SEMARANG (SUARABARU.ID) – Pemerintah Kota (Pemkot) Semarang akan mengajukan Upah Minimum Kabupaten/Kota (UMK) sebesar Rp 3.249.969,71 di tahun 2024.

Nominal itu berarti upah di Kota Semarang naik enam persen dari sebelumnya Rp 3.060.348,78 di tahun 2023.

Nantinya, usulan itu akan disampaikan ke Pemerintah Provinsi Jateng, untuk kemudian diputuskan oleh Pj Gubernur Jateng.

Kepala Dinas Ketenagakerjaan (Disnaker) Kota Semarang, Sutrisno mengatakan, usulan kenaikan itu merupakan titik tengah dari usulan buruh dan pengusaha.

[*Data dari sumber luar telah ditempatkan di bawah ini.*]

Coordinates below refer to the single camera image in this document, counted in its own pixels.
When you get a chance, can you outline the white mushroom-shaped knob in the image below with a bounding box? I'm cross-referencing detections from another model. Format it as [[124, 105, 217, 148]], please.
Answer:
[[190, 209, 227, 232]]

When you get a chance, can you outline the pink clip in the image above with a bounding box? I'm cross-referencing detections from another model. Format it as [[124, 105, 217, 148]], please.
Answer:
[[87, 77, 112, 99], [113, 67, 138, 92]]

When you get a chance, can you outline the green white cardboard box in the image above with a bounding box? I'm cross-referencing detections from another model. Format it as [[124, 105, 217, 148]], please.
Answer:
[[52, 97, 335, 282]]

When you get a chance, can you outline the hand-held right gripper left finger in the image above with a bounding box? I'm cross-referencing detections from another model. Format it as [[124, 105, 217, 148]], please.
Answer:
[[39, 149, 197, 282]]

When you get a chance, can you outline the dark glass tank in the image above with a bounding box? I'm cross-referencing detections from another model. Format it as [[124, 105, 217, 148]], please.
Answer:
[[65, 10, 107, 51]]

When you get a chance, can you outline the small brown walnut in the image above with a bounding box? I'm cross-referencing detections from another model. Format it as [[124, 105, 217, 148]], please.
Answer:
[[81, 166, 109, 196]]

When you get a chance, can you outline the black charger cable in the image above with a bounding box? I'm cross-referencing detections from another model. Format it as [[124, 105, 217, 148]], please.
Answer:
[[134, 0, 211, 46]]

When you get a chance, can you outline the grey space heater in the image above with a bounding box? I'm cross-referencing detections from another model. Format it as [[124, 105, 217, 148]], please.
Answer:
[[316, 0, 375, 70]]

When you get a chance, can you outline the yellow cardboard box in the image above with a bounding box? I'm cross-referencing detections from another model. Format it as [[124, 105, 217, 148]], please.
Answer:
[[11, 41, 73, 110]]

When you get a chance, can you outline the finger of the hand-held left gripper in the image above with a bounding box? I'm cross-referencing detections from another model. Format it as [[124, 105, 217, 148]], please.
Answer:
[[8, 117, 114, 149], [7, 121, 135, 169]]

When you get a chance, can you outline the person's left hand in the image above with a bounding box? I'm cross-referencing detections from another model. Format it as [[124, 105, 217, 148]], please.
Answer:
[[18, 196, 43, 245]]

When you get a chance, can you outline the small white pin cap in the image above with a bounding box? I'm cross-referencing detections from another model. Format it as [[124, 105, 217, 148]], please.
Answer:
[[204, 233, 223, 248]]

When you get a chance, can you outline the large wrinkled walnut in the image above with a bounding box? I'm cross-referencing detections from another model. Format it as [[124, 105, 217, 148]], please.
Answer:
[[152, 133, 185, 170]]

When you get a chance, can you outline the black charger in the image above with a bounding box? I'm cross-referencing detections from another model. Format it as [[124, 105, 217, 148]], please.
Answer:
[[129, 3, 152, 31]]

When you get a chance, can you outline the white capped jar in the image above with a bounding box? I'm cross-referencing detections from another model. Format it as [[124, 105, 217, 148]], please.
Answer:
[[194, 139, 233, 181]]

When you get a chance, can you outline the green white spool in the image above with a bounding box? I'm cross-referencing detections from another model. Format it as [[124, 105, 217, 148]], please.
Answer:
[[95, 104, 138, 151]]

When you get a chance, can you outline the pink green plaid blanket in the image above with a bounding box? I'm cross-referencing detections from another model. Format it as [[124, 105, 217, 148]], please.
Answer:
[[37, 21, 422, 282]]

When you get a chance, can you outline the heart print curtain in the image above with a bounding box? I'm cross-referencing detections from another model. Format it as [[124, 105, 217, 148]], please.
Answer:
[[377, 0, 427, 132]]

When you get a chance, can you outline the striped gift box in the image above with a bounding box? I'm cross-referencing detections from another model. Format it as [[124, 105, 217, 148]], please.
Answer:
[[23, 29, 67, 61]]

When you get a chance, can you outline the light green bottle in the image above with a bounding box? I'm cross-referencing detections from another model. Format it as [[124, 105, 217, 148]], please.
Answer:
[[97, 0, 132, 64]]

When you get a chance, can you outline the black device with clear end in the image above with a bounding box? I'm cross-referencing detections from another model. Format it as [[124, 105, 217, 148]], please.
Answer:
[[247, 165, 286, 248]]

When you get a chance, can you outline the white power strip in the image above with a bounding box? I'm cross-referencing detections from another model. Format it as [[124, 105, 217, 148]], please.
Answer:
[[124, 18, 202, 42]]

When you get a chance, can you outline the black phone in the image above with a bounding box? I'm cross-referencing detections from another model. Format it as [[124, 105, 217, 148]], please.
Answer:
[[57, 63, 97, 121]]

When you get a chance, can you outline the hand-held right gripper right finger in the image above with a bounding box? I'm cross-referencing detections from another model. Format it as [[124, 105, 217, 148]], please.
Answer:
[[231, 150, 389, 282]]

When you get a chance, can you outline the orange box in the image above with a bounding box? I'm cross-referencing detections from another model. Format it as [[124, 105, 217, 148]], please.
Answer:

“Di kami kan ada rapat dengan Apindo (Asosiasi Pengusaha Indonesia-red) dengan para buruh (serikat buruh-red). Dari hasil rapat itu kan ada beberapa alternatif usulan, dari Apindo dan dari serikat pekerja. Awalnya usulan berbeda, namun akhirnya ada usulan kesepakatan,” katanya saat ditemui di kantornya, Jalan Ki Mangunsarkoro, Semarang, Senin (27/11/2023).

Pihak Apindo mengusulkan kenaikan UMK sebesar 3 persen, sedangkan serikat pekerja mengusulkan UMK naik sebesar 17 persen.

Dari hasil itu, Wali Kota Semarang, Hevearita Gunaryanti Rahayu, menetapkan untuk mengusulkan kenaikan UMK sebesar enam persen atau menjadi Rp 3.249.969,71.

“Jadi ini hasil diskusi mencari titik tengahnya. Kami juga berharap ke teman-teman serikat pekerja agar menerima. Alhamdulillah lah kita bisa mengusulkan kenaikan itu. Kemudian dari Apindo mohon ya, bahwa itu tidak memberatkan, semoga dimudahkan rezekinya,” katanya.

Diakuinya, besaran kenaikan yang akan diusulkan tersebut tak menggunakan acuan PP nomor 51 tahun 2021. Nantinya, Pj Gubernur yang akan menentukan besaran kenaikan UMK Semarang.

“Enam persen itu juga menunggu penetapan dari provinsi, ini belum final. Provinsi kan bersurat lagi ke Kota Semarang, karena itu kan di luar rumusan PP nomor 51 pasal 26,” katanya.

Di sisi lain, usulan ini juga telah mempertimbangkan kebutuhan buruh dan kemampuan pengusaha. Sutrisno berharap baik buruh dan pengusaha bisa menerima keputusan tersebut.

“Dari angka kebijakan, melihat kebutuhan dan kemampuan. Jadi kita berdasarkan apa yang terjadi di masyarakat,” katanya.